Uploaded image for project: 'Lucene - Core'
  1. Lucene - Core
  2. LUCENE-9084

circular synchronization wait (potential deadlock) in AnalyzingInfixSuggester

Details

    • Bug
    • Status: Closed
    • Major
    • Resolution: Fixed
    • None
    • 8.5
    • core/search
    • None
    • New, Patch Available

    Description

      Github Pull Request  

      I created a pull request on github for this:

      https://github.com/apache/lucene-solr/pull/1064

      Bug Description

      Detailed code (snippets and links) are in the sections after this overview (section *Detailed Code* and *This Patch's Code*).

      Method ensureOpen() is synchronized (acquires this) and its body contains a synchronized (searcherMgrLock) block (i.e., then acquires searcherMgrLock).

      Method ensureOpen() is called two times from public methods add() and update().

      A thread calling public methods add() or update() will acquire locks in order:

      this -> searcherMgrLock
      

      Public method build() has a synchronized (searcherMgrLock) block in which it calls method add(). Method add(), as described above, calls method ensureOpen().
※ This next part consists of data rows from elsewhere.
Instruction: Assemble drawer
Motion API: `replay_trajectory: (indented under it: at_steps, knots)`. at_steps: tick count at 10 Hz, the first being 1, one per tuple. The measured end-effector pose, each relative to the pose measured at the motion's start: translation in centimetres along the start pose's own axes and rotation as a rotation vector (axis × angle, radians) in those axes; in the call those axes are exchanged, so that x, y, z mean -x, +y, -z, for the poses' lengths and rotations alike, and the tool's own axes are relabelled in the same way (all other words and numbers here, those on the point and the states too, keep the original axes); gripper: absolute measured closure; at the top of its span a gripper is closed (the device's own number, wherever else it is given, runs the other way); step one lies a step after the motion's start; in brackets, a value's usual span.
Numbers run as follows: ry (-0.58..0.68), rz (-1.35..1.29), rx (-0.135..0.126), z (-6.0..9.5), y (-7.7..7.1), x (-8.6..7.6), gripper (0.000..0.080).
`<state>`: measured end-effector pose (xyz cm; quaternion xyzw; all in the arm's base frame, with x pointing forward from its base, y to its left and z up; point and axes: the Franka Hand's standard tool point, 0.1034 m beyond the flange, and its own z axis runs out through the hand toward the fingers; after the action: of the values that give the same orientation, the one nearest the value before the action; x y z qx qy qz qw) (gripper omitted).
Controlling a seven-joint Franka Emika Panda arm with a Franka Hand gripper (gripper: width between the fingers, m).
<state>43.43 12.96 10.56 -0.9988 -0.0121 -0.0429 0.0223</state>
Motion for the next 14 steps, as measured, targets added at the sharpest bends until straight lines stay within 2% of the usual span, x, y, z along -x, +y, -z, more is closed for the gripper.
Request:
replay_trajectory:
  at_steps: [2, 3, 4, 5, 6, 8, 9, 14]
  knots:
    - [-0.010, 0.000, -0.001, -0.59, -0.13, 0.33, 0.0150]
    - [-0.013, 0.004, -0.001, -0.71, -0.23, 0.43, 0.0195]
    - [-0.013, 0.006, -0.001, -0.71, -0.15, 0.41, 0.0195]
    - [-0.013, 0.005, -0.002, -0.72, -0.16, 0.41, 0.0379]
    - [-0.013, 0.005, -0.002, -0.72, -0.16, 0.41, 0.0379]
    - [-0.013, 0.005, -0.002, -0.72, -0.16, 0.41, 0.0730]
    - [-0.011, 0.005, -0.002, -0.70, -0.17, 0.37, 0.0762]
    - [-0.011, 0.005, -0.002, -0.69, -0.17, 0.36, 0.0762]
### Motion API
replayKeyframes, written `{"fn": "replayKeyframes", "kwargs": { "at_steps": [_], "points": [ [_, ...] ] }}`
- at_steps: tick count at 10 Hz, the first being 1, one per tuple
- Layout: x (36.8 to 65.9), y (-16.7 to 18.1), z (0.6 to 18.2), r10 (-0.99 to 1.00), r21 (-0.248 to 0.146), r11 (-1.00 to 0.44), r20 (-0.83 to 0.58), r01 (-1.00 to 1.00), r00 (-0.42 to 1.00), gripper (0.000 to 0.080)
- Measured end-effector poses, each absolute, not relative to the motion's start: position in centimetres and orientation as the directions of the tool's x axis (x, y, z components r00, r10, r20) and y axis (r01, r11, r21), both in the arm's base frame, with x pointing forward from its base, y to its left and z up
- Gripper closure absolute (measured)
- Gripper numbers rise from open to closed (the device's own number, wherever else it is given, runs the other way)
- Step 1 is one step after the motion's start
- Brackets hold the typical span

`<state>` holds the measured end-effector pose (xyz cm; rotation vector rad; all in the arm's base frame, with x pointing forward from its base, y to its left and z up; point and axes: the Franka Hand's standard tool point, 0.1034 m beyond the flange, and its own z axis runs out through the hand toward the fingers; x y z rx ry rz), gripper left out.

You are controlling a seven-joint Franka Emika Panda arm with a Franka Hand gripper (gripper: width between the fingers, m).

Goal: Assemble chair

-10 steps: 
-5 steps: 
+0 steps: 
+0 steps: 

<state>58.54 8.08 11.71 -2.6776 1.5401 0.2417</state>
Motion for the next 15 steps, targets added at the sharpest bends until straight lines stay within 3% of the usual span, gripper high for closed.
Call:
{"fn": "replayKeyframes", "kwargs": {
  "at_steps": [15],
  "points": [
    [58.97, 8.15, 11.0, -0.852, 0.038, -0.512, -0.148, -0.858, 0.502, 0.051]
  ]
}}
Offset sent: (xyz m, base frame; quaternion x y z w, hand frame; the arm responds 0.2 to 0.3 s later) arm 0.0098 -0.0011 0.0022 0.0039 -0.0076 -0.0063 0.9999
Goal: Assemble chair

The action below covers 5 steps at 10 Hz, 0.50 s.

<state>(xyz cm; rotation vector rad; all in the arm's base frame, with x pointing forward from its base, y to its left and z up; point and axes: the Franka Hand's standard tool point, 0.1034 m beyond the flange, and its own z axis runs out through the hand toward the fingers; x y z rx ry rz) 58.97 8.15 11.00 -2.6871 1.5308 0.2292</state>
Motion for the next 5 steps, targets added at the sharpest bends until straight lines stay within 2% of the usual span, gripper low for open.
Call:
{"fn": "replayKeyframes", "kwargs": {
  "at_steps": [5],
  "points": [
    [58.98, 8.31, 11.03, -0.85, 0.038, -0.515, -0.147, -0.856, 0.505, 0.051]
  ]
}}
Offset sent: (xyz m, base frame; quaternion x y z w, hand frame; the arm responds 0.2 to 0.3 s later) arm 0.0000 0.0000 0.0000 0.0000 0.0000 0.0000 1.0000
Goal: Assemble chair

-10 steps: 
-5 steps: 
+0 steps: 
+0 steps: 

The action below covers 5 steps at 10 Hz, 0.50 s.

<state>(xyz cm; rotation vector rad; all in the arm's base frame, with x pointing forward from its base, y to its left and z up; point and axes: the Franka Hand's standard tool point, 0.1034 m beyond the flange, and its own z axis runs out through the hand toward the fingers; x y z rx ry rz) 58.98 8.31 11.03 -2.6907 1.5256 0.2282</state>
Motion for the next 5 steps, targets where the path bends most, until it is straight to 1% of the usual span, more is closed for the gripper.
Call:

      Therefore, a thread calling public method build() will acquire locks in order:

      searcherMgrLock -> this -> searcherMgrLock
      

      2 threads can acquire locks in different order which may cause a circular wait (deadlock).

      I do not know which threads call these methods, but there is a lot of synchronization in these methods and in this file, so I think these methods must be called concurrently.

      One thread can acquire:

      this -> searcherMgrLock (the first order above)

      and the other thread can acquire:

      searcherMgrLock -> this (the second order above).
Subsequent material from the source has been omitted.